Consider COVID-19 infection as a potential cause in both de novo heart failure and ADHF. ^[6]

• See “Pathophysiology” in “Congestive heart failure.”

Clinical features of acute heart failure are commonly classified according to perfusion and the presence of congestion at rest. ^[1][2][5]

• Congestion (most common) ^[1][5][7]
  • Clinical features of left heart failure
    • Acute dyspnea and orthopnea (i.e., worse when supine)
    • Signs of increased work of breathing (WOB)
    • Cough (occasionally with frothy, blood-tinged sputum)
    • Coarse crackles/rales (and occasionally wheezing) on lung auscultation
    • S3 gallop on heart auscultation
    • Severe cases: central cyanosis
  • Clinical features of right heart failure
    • Jugular venous distention
    • Hepatojugular reflux
    • Peripheral edema
    • Ascites
  • Flash pulmonary edema: Typically manifests with hypertension, pulmonary congestion, and minimal peripheral edema
• Hypoperfusion
  • Weakness, fatigue, altered mental status
  • Signs of poor peripheral perfusion; (e.g., cold, clammy skin, peripheral cyanosis, skin mottling)
  • See also “Cardiogenic shock.”
• Blood pressure: may be low, normal, or elevated and should be interpreted in relation to the patient's baseline blood pressure

The combined presence of jugular venous distention, S3 gallop, and lung crackles/rales makes a diagnosis of acute heart failure highly likely. ^[8]

Assess for clinical features that are suggestive of hypoperfusion (e.g., narrow pulse pressure, cool extremities, peripheral cyanosis, altered mental status, below baseline blood pressure) to identify patients with or at risk of cardiogenic shock. ^[2]

Approach

Diagnosis of AHF is primarily clinical; obtain natriuretic peptide if the diagnosis is uncertain.

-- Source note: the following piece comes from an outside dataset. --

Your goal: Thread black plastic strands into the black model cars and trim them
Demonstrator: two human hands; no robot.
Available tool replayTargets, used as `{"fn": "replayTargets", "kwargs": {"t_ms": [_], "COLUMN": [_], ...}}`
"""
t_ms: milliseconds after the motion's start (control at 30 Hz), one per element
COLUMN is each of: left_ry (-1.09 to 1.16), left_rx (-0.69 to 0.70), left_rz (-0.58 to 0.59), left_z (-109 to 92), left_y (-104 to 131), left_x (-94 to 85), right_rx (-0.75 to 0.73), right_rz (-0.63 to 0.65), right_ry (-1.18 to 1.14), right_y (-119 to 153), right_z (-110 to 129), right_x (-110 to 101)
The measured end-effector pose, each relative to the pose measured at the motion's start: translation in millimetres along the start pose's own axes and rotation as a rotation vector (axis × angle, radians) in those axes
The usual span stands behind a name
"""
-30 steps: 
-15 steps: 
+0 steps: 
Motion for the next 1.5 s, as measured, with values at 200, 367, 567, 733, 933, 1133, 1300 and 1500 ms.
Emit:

• Evaluate clinically for possible triggers (e.g., missed medications, clinical features of ACS, infections).
• Obtain CXR and/or lung ultrasound to confirm and evaluate pulmonary congestion.
• Order ECG and laboratory studies (e.g., troponin, BMP, CBC) to investigate underlying conditions (e.g., ACS) and/or differential diagnoses.
• Arrange early TTE for ADHF with a suspected decline in cardiac function OR any de novo heart failure.

Laboratory studies ^[9]

• BNP (or NT-proBNP): useful for diagnostic confirmation and prognostication; can be measured serially to guide therapy ^[10][11]
  • Should always be interpreted in comparison to the patient's baseline and in the context of history, examination, and imaging.
  • High diagnostic utility in patients with an unclear diagnosis ^[9]

• Additional blood tests
  • Troponin: to rule out ACS ^[16]
  • BMP ^[5]
  • CBC ^[17]
  • Liver chemistries ^[18]
  • Consider thyroid function tests. ^[5][9]

Measuring BNP (or NT-proBNP) is especially helpful in patients with an unclear diagnosis. BNP has a high diagnostic value when combined with a physical examination and imaging.

In a patient presenting with acute dyspnea, a low BNP (or NT-proBNP) makes a diagnosis of acute heart failure very unlikely.

ECG

An ECG is indicated in all patients to assess for ACS, arrhythmias, and conduction abnormalities.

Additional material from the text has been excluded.